Article

Winds Of Change

By: AVP
November 13, 2009

I caught this Tweet from Archive Alive about a new collaborative website for collecting media related to the Berlin Wall (www.wir-waren-so-frei.de). November 9th was the 20th anniversary of the fall of the Wall, a memory marker I wasn’t aware was happening until suddenly being inundated with news stories the other day. The site itself is in German, but that doesn’t take away from the great use of images, video, mapping software, and other kinds of web-based functionality that organize, track, and give a fuller sense of the history around the Berlin Wall and Germany at the time. The topic (and the forgotten significance of this date) really got me thinking about what a seminal event that was for millions of people at the time, but also how it’s really a touchstone event for my own feelings about history, memory, and the importance of archives.

It’s difficult to recall now, but growing up at the tail end of the Cold War was kind of a fearful time. I did not hate the Soviets or communists — they were just people, living their lives like everyone else — but I knew plenty of people who did, and there was a constant dread hanging in the air that some leader on either side could just lose it at any minute and utterly destroy the whole world.

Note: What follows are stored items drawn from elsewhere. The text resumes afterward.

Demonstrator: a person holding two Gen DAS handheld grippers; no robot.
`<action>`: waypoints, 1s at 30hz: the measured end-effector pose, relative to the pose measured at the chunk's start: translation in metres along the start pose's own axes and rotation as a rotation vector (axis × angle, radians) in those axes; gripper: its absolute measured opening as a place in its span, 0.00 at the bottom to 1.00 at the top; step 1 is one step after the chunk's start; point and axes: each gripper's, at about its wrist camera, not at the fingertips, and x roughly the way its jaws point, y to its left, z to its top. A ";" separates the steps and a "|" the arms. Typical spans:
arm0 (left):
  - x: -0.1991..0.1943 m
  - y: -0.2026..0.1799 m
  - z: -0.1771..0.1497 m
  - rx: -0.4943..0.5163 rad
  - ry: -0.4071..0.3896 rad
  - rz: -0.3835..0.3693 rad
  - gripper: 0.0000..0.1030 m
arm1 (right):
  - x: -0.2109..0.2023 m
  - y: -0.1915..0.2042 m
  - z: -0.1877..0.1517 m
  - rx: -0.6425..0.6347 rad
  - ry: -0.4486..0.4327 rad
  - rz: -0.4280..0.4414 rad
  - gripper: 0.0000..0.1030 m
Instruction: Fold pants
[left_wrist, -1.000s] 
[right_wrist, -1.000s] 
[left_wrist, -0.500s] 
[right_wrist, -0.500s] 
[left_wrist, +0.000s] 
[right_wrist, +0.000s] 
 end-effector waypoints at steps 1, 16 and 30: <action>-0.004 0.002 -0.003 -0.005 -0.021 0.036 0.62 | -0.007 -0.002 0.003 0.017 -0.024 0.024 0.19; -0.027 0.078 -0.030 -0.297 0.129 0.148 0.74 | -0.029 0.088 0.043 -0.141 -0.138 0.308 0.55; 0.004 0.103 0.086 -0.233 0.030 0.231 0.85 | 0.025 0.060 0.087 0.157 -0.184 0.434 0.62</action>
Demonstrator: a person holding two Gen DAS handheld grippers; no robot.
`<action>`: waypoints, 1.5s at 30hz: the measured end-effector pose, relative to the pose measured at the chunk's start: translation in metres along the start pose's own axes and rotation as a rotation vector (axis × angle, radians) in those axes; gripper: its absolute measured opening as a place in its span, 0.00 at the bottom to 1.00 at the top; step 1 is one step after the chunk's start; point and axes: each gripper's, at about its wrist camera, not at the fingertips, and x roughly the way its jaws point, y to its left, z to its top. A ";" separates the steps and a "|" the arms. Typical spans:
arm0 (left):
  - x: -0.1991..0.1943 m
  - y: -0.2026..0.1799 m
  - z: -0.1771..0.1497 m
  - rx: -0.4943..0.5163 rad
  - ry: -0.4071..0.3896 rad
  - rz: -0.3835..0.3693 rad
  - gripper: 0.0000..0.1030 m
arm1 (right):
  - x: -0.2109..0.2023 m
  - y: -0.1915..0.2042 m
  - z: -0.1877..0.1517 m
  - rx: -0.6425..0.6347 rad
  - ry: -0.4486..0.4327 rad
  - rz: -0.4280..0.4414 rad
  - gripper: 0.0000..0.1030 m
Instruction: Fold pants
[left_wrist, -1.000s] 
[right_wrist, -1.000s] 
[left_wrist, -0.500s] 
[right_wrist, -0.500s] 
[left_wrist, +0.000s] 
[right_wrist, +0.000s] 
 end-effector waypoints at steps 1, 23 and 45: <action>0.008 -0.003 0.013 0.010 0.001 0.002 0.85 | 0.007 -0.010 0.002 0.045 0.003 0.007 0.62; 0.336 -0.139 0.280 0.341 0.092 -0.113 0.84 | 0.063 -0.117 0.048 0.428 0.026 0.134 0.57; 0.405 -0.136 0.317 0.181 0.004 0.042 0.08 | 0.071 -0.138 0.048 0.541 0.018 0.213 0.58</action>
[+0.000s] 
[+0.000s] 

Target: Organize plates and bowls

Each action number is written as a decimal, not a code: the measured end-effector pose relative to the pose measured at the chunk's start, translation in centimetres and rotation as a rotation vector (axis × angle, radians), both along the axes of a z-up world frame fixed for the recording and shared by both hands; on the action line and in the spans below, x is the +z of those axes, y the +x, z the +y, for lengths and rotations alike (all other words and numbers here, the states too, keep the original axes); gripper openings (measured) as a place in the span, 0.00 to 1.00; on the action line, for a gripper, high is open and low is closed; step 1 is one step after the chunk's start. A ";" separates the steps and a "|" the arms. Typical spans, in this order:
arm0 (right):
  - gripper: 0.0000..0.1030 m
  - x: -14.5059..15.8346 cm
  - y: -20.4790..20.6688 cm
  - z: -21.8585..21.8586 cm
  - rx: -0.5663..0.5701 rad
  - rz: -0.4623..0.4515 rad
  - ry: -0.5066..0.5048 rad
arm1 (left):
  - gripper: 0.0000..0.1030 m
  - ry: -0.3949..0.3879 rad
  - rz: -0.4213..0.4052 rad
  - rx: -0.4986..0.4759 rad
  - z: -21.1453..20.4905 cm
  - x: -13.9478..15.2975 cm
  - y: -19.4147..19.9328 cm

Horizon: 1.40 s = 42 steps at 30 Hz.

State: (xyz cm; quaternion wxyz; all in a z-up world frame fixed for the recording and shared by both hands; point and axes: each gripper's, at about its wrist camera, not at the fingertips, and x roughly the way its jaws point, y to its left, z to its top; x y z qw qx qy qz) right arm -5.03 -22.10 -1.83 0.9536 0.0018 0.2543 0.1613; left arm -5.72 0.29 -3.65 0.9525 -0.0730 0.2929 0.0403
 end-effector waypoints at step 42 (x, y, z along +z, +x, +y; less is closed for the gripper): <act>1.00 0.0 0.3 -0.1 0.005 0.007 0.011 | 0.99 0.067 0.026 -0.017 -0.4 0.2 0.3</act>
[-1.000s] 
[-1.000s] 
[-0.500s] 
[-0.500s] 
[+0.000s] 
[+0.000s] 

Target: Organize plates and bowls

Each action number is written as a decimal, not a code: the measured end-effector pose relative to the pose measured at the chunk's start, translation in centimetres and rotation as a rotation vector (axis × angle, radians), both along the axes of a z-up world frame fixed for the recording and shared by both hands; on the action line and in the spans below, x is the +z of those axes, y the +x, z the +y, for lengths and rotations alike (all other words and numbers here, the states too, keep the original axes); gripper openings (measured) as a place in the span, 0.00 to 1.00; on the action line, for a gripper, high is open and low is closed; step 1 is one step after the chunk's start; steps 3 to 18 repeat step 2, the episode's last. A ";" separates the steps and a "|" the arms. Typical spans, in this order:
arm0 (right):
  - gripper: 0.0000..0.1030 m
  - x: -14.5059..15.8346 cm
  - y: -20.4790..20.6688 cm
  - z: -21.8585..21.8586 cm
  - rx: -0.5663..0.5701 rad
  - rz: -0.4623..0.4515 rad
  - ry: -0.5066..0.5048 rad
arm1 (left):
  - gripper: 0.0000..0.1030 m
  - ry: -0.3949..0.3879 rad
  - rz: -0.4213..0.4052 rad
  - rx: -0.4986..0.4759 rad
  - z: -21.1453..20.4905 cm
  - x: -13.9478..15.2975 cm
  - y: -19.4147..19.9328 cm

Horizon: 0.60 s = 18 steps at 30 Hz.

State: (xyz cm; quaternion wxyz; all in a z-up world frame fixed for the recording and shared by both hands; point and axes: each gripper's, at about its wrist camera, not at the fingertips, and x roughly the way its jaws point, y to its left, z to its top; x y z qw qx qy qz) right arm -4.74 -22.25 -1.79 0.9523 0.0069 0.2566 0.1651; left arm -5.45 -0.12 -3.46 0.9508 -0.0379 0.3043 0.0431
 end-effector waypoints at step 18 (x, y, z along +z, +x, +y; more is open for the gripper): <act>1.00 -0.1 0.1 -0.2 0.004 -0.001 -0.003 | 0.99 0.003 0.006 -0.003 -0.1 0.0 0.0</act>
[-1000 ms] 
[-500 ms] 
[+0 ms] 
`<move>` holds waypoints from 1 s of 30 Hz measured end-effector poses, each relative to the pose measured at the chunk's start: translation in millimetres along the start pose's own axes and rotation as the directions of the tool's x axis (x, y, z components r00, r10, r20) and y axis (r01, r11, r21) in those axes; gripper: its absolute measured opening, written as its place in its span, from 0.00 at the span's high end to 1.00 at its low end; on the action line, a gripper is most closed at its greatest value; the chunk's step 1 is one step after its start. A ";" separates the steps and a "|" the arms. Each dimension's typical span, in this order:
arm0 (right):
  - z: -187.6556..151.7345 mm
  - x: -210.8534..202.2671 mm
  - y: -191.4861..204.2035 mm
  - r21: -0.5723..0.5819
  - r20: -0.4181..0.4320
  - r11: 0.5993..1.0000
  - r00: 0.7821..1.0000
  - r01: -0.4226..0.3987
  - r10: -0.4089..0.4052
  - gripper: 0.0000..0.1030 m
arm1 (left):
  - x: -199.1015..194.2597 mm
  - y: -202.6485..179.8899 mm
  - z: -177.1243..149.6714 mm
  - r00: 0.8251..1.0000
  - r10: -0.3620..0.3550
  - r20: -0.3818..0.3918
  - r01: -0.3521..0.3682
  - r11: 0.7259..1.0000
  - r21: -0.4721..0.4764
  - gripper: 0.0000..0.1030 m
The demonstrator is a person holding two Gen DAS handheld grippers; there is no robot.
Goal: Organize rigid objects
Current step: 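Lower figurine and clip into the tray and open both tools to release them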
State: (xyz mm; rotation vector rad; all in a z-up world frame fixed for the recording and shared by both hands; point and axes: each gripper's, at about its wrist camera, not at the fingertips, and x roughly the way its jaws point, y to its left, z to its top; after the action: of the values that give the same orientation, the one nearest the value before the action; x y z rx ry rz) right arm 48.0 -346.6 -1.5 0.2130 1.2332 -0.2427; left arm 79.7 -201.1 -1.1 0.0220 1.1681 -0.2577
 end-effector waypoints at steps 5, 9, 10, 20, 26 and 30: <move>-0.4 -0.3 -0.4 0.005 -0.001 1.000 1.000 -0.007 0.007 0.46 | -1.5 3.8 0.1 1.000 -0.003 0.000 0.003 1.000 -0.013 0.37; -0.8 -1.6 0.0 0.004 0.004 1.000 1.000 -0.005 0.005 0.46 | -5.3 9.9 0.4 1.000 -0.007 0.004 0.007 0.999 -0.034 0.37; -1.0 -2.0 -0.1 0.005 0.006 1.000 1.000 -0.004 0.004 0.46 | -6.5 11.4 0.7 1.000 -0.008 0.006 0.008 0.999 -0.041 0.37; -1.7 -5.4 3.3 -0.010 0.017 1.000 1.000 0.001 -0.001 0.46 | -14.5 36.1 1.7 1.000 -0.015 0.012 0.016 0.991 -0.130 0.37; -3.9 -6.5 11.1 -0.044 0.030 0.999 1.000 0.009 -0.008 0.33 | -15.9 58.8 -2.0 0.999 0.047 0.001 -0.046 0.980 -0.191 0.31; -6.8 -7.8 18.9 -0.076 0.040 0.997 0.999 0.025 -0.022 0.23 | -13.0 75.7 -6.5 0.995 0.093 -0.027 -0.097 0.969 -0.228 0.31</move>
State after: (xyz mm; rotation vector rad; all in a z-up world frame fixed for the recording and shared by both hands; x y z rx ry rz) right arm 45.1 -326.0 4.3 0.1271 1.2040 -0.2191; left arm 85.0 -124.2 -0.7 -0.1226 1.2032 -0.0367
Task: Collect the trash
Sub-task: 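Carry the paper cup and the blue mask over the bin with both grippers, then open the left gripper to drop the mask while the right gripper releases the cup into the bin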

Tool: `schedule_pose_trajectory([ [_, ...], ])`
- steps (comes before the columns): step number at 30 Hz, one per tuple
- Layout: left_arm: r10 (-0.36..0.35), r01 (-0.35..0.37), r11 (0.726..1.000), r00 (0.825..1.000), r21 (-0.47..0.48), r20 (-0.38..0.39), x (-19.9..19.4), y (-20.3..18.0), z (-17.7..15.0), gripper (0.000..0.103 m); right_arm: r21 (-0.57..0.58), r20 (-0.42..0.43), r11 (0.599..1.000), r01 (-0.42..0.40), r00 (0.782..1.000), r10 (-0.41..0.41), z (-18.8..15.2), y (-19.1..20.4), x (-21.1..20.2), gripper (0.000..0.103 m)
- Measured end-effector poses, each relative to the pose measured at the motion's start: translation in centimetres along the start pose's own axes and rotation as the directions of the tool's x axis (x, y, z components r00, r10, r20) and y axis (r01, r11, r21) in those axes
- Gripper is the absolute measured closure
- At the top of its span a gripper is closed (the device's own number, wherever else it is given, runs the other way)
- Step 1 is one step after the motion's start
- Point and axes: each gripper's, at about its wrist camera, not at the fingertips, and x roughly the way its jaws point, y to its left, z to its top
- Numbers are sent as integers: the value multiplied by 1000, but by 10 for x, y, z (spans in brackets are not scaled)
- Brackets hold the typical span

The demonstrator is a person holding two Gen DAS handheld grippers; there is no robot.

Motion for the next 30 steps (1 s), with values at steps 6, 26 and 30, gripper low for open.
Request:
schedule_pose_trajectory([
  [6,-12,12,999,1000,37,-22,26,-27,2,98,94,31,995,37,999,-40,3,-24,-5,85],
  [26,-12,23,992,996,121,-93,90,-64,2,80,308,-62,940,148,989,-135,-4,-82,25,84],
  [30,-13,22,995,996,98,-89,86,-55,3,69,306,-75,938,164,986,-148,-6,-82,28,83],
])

Maybe it was because I was young, and maybe children today feel that same way, but I have a very specific memory-feeling associated with that period that I don’t have now.

Staying out of any ideological argument over the superior politico-economic system or any kind of post-facto Ostalgie, it seems difficult to argue that the Berlin Wall was a good thing. Denying freedom of movement, communication, and open access cannot be good for a society.

I saw the ecstatic reactions on the news in Berlin and the Eastern Bloc as these shackles were left to fall open, but the magnitude of the reaction was really brought home while I was far away from home, living in Pardubice, Czech Republic in 1997-98. I listened to stories from my landlords who had lived under both Nazi occupation and Communism about the ways they learned to survive; from friends who had had educations and careers derailed because of petty party politics; from the people who looked at my passport with wonder not necessarily because they loved America, but because it represented the ability to move and live freely in the world; and finally from the people who just wanted a chance to share their story with someone. The depth of the stories and emotions really opened my provincial Oregon eyes.

What shocked me equally was the richness of eastern European history – even of recent vintage – that I had not been taught while growing up, simply because we did not deign to study the enemy. Some shackles are much less noticeable, I suppose.

So here we are now, at this anniversary of great world and personal import: Possibilities opened up to millions, a decrease in fear and turmoil, and possibilities & knowledge opened up even to we who thought we already had them all. And yet, it took a Twitter post on some online images for me to even remember any of this. The memories are there, filed away, but the context and the lines of access fade.

This makes me consider my siblings and their generation. Not much younger than I am, but just enough that it seems they have no concept of these historical events that have caused such strong feelings in me. To them it may just be the last 10 pages of a history book, some funny hairdos and clothes, or some bad pop music.

How do we maintain the intangible? The unreliable? The question then becomes not just one of the persistence of an object, but also of the associated stories and memories, the unwritten annotations that provide added context and interpretation.

But perhaps what feels like grasping at fluttering memories is not so problematic as it seems. Perhaps there is a lesson here on the symbiotic relationship between image/sound and memory. One may fret about the fading of memories, but the visual and aural prompts created by media reach deep into the brain like the way that tastes and smells do. This is not only why we need to preserve audiovisual materials, but also why we need to have ways to access and use them. It’s how wir werden frei bleiben (we will remain free).